Striving Toward Survival

Untapped Strategies Urged to Ease Gulf's Oil Turmoil.

A Filipino fisherman stands ankle deep in oil washed up on the beaches near his home.
A Filipino fisherman stands ankle deep in oil washed up on the beaches near his home. Photo courtesy: Greenpeace

(SALEM, Ore.) - This humongous oil spill spurting forth in the Gulf may well prove to be the No. 1 unnatural disaster of this 21st Century. It accentuates our relative helplessness as humans despite our self-serving claims to being the smartest creatures on Planet Earth. Self-delusion can be costly.

There are steps to be taken within our realm of knowledge and still others that lie beyond.

Rather than getting consumed by the technological hardships of what we cannot accomplish, let's ask the President and his administration to concentrate on what is clearly doable.

I present this checklist for consideration:

  1. HUMAN HEALTH HAZARD: Create a task force led by the US Surgeon General to develop plans for prevention and treatment of those negatively affected by touching oil residue or breathing its fumes. Commission all Gulf Area hospitals and clinics to have on hand ample supplies. Recruit retired doctors, nurses, and even military medics into action to constitute a special arm of the US Public Health Service to meet this national emergency.
  2. WILDLIFE PRESERVATION: Train and/or retrain volunteers from Americorps to conduct animal rescue in the wetlands. Use environmentalists of the Park Ranger staff to do the training. Arrange for the National Guard to transfer native animals and birds to safer environments before they become tainted.
  3. JOB RETRAINING: Authorize community colleges in those affected areas to retrain impacted workers from fishing and allied industries to other employable jobs, and make a special provision to safeguard them from possible foreclosure of homes during the retraining period. Have the Red Cross mobilize its disaster services volunteers to help in this transition./li>

Instead of cursing at BP and others, we must put our focus on incremental, step-by-step solutions. I was privileged to be a Red Cross disaster volunteer in Louisiana during Hurricane Gustav in 2008, and have a high regard for their citizens.

May some of the recommendations above clear the air lest our rationality go, shall we say, down the drain.

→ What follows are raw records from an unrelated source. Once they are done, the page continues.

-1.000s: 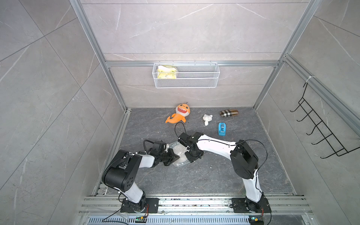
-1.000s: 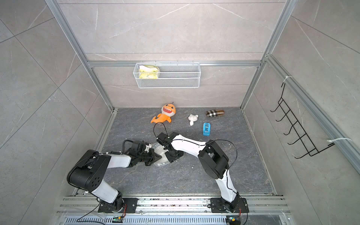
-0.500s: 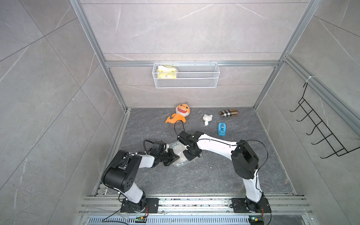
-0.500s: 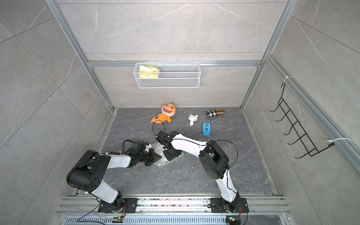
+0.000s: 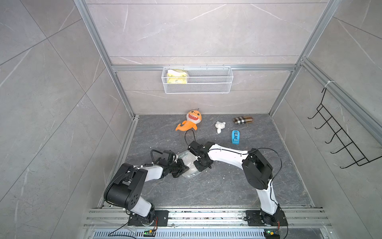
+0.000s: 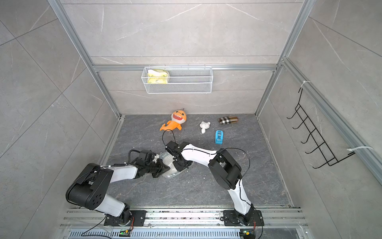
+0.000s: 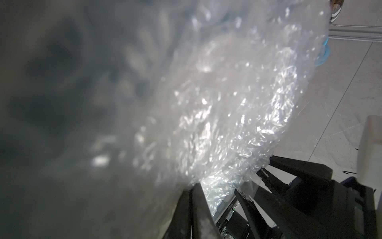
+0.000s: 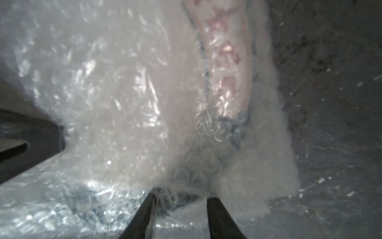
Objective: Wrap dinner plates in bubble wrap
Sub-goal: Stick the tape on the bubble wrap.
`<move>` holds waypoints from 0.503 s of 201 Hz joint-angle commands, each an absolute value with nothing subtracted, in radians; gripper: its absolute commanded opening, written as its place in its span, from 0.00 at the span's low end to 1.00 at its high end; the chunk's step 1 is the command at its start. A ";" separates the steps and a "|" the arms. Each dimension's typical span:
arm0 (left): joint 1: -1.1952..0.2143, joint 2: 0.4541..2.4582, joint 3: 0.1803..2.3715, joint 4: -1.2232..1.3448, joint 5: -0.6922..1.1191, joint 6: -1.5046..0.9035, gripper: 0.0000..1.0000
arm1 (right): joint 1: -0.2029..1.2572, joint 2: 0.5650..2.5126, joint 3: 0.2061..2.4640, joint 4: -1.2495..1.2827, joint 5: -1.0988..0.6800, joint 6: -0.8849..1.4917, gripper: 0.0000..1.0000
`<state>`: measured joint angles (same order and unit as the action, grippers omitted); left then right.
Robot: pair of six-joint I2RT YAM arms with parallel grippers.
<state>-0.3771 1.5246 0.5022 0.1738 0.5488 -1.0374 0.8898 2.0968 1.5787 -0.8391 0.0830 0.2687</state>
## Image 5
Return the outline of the clear bubble wrap sheet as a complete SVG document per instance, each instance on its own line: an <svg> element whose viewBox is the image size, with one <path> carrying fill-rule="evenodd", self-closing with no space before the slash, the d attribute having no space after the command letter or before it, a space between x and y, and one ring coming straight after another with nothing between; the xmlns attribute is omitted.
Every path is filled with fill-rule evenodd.
<svg viewBox="0 0 382 239"><path fill-rule="evenodd" d="M189 168L185 173L182 174L183 177L190 179L200 174L200 172L194 165L194 162L197 160L197 157L194 156L191 152L189 152L188 150L183 151L179 153L177 157L178 159L182 159L184 165Z"/></svg>

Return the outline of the blue tape dispenser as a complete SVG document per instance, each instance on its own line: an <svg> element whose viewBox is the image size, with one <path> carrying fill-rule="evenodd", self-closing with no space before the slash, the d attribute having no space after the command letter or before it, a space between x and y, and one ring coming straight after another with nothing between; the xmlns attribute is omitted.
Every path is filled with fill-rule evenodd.
<svg viewBox="0 0 382 239"><path fill-rule="evenodd" d="M240 144L240 132L238 130L233 130L231 135L232 144L238 145Z"/></svg>

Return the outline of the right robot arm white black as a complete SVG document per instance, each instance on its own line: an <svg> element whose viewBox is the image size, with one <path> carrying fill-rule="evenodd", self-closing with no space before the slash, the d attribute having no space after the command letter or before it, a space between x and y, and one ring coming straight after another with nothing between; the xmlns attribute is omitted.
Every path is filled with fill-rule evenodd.
<svg viewBox="0 0 382 239"><path fill-rule="evenodd" d="M202 145L193 141L188 151L197 157L198 171L210 168L215 161L242 169L247 182L256 189L261 203L260 218L267 226L283 225L283 214L273 190L273 167L258 149L235 150L213 142Z"/></svg>

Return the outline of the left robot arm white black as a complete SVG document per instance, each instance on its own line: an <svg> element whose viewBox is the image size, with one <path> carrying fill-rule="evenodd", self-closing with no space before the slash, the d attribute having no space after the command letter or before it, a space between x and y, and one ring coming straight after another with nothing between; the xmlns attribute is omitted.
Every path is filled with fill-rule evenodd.
<svg viewBox="0 0 382 239"><path fill-rule="evenodd" d="M103 198L107 203L129 211L132 219L142 224L152 223L156 219L155 206L141 197L144 183L162 179L168 174L177 178L188 170L182 159L159 165L124 163L106 187Z"/></svg>

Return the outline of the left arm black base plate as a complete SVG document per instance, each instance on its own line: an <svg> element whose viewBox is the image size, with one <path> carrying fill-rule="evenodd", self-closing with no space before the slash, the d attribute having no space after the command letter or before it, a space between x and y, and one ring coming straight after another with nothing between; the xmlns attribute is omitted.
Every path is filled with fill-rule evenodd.
<svg viewBox="0 0 382 239"><path fill-rule="evenodd" d="M129 226L158 226L165 227L168 225L169 211L167 210L152 210L148 216L143 217L138 214L132 213L129 216Z"/></svg>

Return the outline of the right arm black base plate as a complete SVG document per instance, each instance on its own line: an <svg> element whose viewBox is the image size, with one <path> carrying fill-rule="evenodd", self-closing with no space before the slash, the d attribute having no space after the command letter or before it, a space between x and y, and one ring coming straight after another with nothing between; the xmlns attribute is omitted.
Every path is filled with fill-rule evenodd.
<svg viewBox="0 0 382 239"><path fill-rule="evenodd" d="M248 226L288 226L284 211L280 209L277 209L273 215L262 210L247 210L243 220L248 223Z"/></svg>

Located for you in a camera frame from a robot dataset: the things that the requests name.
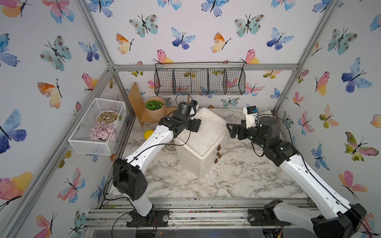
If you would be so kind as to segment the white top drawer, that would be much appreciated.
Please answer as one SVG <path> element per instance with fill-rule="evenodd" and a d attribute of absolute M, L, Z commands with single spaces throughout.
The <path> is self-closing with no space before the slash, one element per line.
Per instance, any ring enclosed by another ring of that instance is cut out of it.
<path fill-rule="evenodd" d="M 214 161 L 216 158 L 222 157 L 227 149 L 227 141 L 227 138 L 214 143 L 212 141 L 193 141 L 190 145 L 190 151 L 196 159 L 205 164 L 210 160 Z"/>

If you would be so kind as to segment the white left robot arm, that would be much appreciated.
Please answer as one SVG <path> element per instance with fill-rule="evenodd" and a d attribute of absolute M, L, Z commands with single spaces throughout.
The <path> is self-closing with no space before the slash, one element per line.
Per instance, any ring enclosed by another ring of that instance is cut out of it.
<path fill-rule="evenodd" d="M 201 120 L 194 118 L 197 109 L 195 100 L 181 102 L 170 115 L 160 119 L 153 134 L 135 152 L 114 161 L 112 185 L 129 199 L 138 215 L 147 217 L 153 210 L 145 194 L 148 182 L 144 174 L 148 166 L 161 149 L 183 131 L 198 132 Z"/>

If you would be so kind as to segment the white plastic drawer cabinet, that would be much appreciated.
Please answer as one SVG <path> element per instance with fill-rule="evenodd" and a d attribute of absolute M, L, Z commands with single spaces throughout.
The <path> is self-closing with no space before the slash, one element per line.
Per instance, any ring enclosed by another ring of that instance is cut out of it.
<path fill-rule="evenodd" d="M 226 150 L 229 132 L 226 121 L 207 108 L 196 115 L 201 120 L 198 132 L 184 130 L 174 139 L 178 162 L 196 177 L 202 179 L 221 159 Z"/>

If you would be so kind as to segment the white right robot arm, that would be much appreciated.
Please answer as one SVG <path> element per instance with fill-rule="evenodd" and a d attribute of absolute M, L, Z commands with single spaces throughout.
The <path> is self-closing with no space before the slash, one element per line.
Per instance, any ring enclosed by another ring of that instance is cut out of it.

Salem-News.com Community Writer Barry Lee Coyne brings to our readers stories from his combined career of journalism and gerontology, and explains that these paths shaped his values. Lee Coyne once worked for The Civil Service Leader in NY State and covered the Legislature. He has also done features on mediation and arbitration, and believes in healthy skepticism. This writer-therapist often views the world as the masks of comedy and tragedy placed upon the scales of justice. For him, optimism inevitably wins. "Lyrical Lee" has traveled to 30 nations aboard and was once a press intern at the UN. His first published article was in The NY Daily News in '59, dealing with the need for integrity in public office.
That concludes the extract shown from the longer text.